Business
NBA looks to China for growth, renewing a foothold in its second-largest market
Michael Porter Jr. #17 of the Brooklyn Nets shoots the ball during practice and media availability as part of 2025 NBA Global Games China at Venetian Arena on October 9, 2025 in Macao, China.
Ryan Stetz | National Basketball Association | Getty Images
MACAO — The National Basketball Association returns to China for the first of two Macao games on Friday, and the impact extends beyond the preseason.
The weekend marks a major milestone for the NBA, as years of rebuilding its relationship with its second-largest market culminate with the Phoenix Suns and Brooklyn Nets facing off in the Venetian Arena here. For the NBA, it could mean unlocking future growth in China as television viewership declines in the U.S.

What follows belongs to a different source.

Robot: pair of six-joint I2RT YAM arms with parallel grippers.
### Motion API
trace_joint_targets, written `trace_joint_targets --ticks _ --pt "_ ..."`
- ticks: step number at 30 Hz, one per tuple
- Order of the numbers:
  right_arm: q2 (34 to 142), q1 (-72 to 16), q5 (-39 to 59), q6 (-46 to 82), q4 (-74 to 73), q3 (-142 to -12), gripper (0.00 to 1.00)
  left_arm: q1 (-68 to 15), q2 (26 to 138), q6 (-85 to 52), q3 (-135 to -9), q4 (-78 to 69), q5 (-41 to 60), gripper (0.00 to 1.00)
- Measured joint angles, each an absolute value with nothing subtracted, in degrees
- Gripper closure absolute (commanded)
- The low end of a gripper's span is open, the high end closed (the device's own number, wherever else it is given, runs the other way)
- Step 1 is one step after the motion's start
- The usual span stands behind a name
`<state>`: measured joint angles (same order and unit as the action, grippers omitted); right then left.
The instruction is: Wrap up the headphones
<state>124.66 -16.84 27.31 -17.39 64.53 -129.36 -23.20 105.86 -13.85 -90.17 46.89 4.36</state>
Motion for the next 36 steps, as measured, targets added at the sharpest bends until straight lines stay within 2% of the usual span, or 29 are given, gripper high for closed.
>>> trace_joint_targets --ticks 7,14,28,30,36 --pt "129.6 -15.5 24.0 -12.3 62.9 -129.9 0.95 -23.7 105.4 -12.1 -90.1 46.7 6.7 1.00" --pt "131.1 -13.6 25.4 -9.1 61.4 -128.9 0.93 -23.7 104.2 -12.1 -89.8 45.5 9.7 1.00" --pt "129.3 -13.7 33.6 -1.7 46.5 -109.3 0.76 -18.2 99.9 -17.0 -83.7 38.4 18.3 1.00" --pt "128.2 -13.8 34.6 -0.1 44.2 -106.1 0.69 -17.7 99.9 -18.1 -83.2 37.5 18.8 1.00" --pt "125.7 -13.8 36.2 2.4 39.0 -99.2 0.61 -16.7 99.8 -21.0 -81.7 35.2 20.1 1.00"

The NBA’s return to China comes after a six-year hiatus following 2019 comments by Daryl Morey, then-Houston Rockets general manager, voicing support for Hong Kong protestors and setting off an international crisis. For the next three years, the league was largely absent from Chinese airwaves in China. Nearly every Chinese sponsor cut ties with the NBA.
But the NBA’s history in China dates back to the 1970s. Since 1979, the NBA and USA basketball have played a total of 48 games in China, according to NBA data. Demand for the 2025 Macao games, set for Friday and Sunday, was high: At the upper end, tickets were going for more than $3,000.
And there are signs of progress off the court, too.
The league on Thursday announced a renewed partnership with Alibaba, making the tech company’s cloud unit the official cloud computing and AI partner of NBA China. The partnership already included a dedicated NBA section across Alibaba platforms that allow fans in China to engage in content or shop for NBA merchandise.
Alibaba chairman Joe Tsai owns the Nets.
The NBA is hoping to tap into basketball fans among China’s 1.4 billion-person population as the league grapples with cord-cutting and changing viewership habits at home. Last season, television viewership dipped.
Meanwhile, in China, the NBA has won a massive fan base. It’s the most-followed sports league on social media, according to the league, with 425 million followers across league, team and player platforms. To put that number in perspective, that’s more than the entire population of the United States.
The league has also been investing in infrastructure in China. It now has four flagship stores, 45 NBA kids stores, seven NBA e-commerce flagship stores and more than 5,000 partner retail stores across the country.
“We’ve created a lot of fan experiences here, and the goal is to really make something special where the fans of the NBA in Asia and China can really get a true taste of what the NBA has to offer,” said Patrick Dumont, Dallas Mavericks owner and Las Vegas Sands president, who was an architect of the NBA’s return to China. Las Vegas Sands owns the Venetian in Macao, where the two preseason games will be played.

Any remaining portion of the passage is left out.